Ideas in the style of the metauniverse can help us organize our societies more productively. Common standards and protocols that combine different virtual worlds and augmented reality into a single open metaworld can help people work together and reduce duplication of effort. In South Korea, for example, the Meta Universe Alliance is working to persuade companies and governments to work together to develop an open national virtual reality platform. Much of this is about finding ways to combine smartphones, 5G networks, augmented reality, virtual currencies and social networks to solve society’s problems (and, more cynically, make a profit).

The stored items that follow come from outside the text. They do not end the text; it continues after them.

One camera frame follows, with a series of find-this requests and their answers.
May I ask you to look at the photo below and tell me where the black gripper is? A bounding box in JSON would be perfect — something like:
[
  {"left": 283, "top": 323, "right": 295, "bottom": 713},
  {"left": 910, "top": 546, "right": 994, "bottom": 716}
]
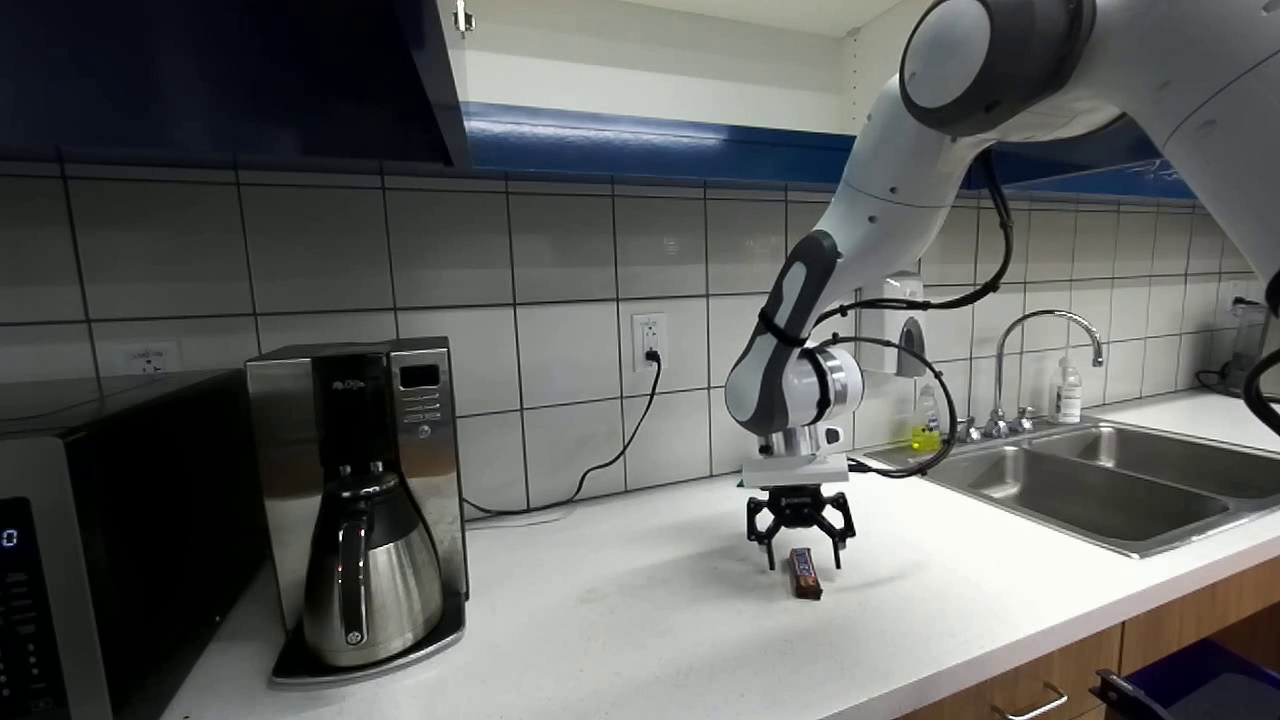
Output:
[{"left": 745, "top": 484, "right": 855, "bottom": 573}]

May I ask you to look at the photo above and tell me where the snickers bar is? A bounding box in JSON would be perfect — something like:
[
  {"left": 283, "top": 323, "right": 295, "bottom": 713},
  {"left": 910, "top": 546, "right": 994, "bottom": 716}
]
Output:
[{"left": 783, "top": 550, "right": 825, "bottom": 600}]

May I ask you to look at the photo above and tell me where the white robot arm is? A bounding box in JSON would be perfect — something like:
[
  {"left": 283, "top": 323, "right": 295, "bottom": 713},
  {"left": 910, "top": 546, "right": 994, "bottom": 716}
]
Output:
[{"left": 724, "top": 0, "right": 1280, "bottom": 546}]

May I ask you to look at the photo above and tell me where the blue upper cupboard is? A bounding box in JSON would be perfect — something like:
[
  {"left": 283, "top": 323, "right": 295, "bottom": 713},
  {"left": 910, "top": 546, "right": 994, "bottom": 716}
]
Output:
[{"left": 0, "top": 0, "right": 1157, "bottom": 180}]

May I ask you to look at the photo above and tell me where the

Similar requirements for sharing and collaboration were made at the beginning of the Internet. But over time, the original promises have been replaced by the dominance of large platforms and supervisory capitalism.

The Internet has been extremely successful in connecting people around the world with each other and functioning as a kind of modern Alexandrian library, which stores vast repositories of knowledge. However, it has also intensified the privatization of public spaces, attracted advertising to every corner of our lives, tied us to several giant companies more powerful than many countries, and led to the virtual world consuming the physical world through environmental damage.

Outside the one world

Deeper problems with the metauniverse relate to what worldview it represents. In one worldview, we can think of ourselves as passengers in a single reality that is like a container for our lives. This view is probably familiar to most readers, and it also describes what you see on something like Facebook: a “platform” that exists independently of any of its users. In a different worldview, which, according to sociologists, is common in indigenous cultures, each of us creates the reality in which we live because of what we do. Practices such as work and rituals connect people, the earth, life and spirituality and together create reality.

The key problem of the first point of view is that it leads to a “single world”: a reality that does not allow other realities. This is what we already see on existing platforms.

The current version of Facebook can expand your ability to connect with other people and communities. But at the same time it is limiting how you connect to them: features such as six pre-set “reactions” to publications and content selected by invisible algorithms shape the whole experience. Similarly, a game like PlayerUnknown’s Battlegrounds (with over 100 million active users) provides endless possibilities for how the game can be played, but defines the rules by which it can be played. The idea of ​​a metauniverse, transferring even more of our lives to a universal platform, expands this problem to a deeper level. It offers us an infinite opportunity to overcome the limitations of the physical world; but in doing so, it only replaces them with the constraints imposed by what the metauniverse will allow.